В автобиографии не избежать того, что там, где в соответствии с правдой должно быть написано «однажды», нередко пишут «часто». Ибо понятно, что словом «однажды» уничтожается извлеченное воспоминанием из мрака, и хотя слово «часто» тоже не полностью оберегает его, но по крайней мере в глазах пишущего сохраняет и уносит его к событиям, которых, может быть, и не было в его жизни, но которые являются для него заменой того, к чему он в своих воспоминаниях даже и не приближается.

3 января 1912

Рассказ «Приговор» я написал одним духом в ночь с двадцать второго на двадцать третье, с десяти часов вечера до шести часов утра. Я с трудом мог вытянуть под письменным столом онемевшие от сидения ноги. Страшное напряжение и радость от того, как разворачивался предо мной рассказ: словно водным потоком несло меня вперед. Много раз в эту ночь я нес на спине свой собственный вес. Все можно сказать, для всех, для самых странных фантазий разожжен большой огонь, в котором они умирают и воскресают. Заголубело за окном. Проехала повозка. Двое мужчин прошли через мост. В два ночи я в последний раз посмотрел на часы. Когда служанка в первый раз прошла через переднюю, я написал последнюю фразу. Погасла лампа, дневной свет. Легкое покалывание в сердце. Исчезнувшая посреди ночи усталость. Дрожь при появлении в комнате сестер. Чтение вслух. До этого вытянулся перед служанкой, сказал: «Я до сих пор писал». Вид нетронутой постели, словно ее только что внесли сюда. Подтвержденная уверенность, что писанием своего романа я ввергся в позорную пропасть сочинительства. Только так можно писать, только в таком состоянии, при подобном полнейшем раскрытии тела и души. До обеда в постели. Все время ясные глаза. Множество испытанных во время писания чувств...

23 сентября 1912

Ненавижу дотошный самоанализ. Психологические толкования вроде: вчера я был таким и таким, и это потому, что... а сегодня я такой и такой, и это потому... Все это неправда, не потому и не поэтому я такой и такой.
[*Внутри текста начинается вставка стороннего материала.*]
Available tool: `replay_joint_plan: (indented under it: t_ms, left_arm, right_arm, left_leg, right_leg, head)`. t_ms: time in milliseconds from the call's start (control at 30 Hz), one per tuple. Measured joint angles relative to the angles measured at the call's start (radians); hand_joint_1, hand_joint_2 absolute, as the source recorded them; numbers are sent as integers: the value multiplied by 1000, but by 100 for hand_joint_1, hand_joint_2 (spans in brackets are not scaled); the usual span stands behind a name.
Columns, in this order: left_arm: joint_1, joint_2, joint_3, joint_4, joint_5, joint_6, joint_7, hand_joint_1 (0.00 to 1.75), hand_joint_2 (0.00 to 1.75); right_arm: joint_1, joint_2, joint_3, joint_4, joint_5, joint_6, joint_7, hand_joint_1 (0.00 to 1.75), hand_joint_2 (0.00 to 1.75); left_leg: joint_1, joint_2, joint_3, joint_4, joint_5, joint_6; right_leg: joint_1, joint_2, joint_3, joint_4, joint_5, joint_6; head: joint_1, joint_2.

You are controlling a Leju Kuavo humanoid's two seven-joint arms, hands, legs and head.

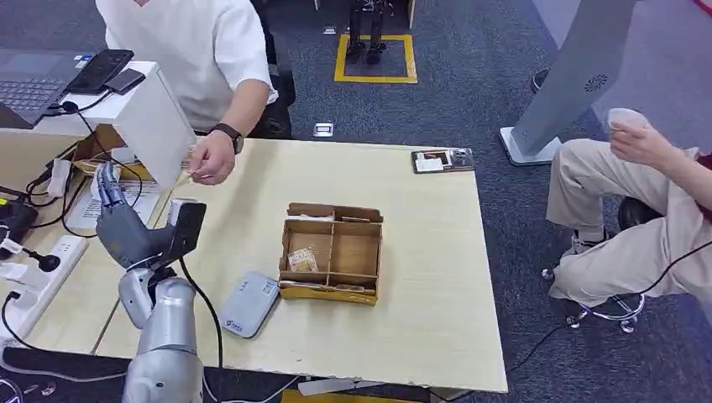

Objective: Pass the card to the sensor for recognition and then transmit it.

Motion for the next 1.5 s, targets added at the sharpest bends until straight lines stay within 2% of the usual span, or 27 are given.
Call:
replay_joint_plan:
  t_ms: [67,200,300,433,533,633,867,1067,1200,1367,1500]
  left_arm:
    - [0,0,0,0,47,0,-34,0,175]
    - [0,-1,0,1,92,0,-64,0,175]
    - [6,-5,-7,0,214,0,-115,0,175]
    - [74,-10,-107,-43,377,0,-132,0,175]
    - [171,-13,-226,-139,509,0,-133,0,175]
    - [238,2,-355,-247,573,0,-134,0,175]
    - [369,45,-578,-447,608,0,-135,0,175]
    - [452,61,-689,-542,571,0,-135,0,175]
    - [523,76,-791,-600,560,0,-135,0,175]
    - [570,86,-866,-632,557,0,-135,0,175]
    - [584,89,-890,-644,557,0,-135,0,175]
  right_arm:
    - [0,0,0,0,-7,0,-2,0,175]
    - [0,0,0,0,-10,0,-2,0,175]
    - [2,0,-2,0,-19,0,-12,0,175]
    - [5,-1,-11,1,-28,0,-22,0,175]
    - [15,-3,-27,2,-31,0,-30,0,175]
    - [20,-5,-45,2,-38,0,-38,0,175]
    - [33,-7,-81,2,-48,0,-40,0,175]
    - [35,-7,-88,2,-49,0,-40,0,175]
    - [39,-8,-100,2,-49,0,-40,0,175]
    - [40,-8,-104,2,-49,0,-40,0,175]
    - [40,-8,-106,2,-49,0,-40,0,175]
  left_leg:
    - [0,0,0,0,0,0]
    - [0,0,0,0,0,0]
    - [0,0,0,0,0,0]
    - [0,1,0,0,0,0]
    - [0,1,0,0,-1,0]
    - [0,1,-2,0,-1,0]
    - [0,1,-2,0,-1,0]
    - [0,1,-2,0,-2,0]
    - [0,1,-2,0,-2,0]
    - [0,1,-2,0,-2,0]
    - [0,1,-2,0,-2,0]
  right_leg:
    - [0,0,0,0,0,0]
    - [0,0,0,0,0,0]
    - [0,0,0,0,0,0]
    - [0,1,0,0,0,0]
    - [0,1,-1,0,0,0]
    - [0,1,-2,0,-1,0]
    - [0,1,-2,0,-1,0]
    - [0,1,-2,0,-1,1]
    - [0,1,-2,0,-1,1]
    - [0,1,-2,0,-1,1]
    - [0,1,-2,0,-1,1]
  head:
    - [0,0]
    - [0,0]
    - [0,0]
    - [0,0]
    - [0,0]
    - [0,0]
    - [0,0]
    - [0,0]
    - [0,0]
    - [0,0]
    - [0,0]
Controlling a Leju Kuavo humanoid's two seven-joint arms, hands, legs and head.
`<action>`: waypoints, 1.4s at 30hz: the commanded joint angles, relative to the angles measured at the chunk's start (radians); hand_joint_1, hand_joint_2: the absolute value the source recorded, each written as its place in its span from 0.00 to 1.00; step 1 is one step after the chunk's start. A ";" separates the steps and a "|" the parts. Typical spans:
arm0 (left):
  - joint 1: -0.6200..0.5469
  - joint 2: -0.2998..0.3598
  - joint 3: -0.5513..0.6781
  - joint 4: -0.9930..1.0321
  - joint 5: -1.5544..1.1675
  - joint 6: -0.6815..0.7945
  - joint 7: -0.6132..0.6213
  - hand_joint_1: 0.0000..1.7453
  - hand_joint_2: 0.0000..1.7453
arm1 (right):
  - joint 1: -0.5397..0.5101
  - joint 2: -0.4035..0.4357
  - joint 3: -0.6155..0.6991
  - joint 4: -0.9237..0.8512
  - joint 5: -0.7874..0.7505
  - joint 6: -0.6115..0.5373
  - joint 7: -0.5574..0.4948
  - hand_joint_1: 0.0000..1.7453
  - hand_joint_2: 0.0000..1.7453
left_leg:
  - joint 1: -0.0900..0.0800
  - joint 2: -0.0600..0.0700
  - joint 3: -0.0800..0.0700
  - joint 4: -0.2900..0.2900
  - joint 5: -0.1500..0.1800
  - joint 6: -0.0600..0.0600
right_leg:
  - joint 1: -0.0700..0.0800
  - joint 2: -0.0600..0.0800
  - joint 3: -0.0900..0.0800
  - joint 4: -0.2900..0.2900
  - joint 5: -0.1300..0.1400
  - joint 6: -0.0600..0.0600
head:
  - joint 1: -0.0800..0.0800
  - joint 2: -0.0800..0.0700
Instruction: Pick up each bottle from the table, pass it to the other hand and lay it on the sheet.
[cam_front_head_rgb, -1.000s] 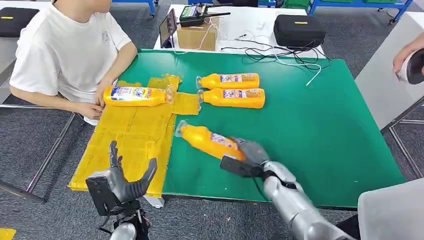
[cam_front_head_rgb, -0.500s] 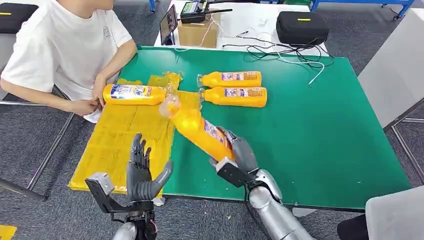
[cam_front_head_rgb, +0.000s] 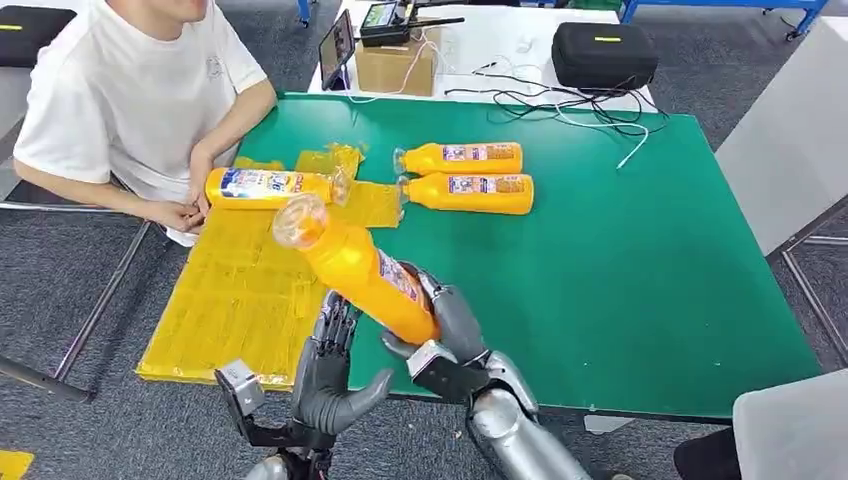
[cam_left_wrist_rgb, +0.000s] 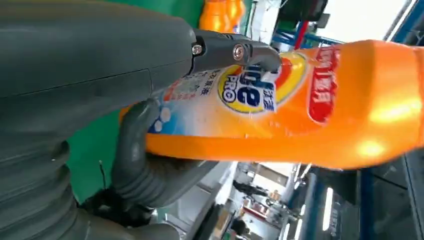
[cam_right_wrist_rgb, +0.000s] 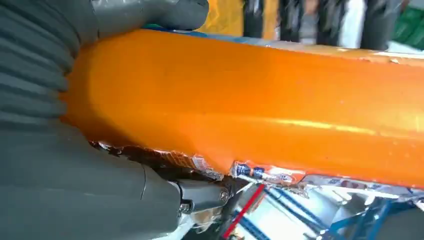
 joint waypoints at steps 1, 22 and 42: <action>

Надо спокойно разбираться в себе, не торопиться с выводами, жить так, как положено, а не носиться, как собака вокруг собственного хвоста.

9 декабря 1913

Браться за новеллу всегда поначалу смешно. Кажется невероятным, чтобы этот новый, еще не сложившийся, крайне чувствительный организм мог устоять в сложившейся организации мира,

376

которая, как всякая сложившаяся организация, стремится замкнуться. При этом забываешь, что новелла, если она имеет право на существование, уже несет в себе сложившуюся организацию, пусть еще и не совсем развившуюся и потому такого рода отчаяние, охватывающее тебя, когда принимаешься за новеллу, беспочвенно; с таким же основанием должны бы отчаиваться родители при виде грудного ребенка, ибо они ведь хотели произвести на свет не это жалкое и смешное существо. Правда, никогда не знаешь, обоснованно или необоснованно отчаяние, которое испытываешь. Но известную поддержку эта мысль может оказать; отсутствие такого опыта уже причинило мне вред.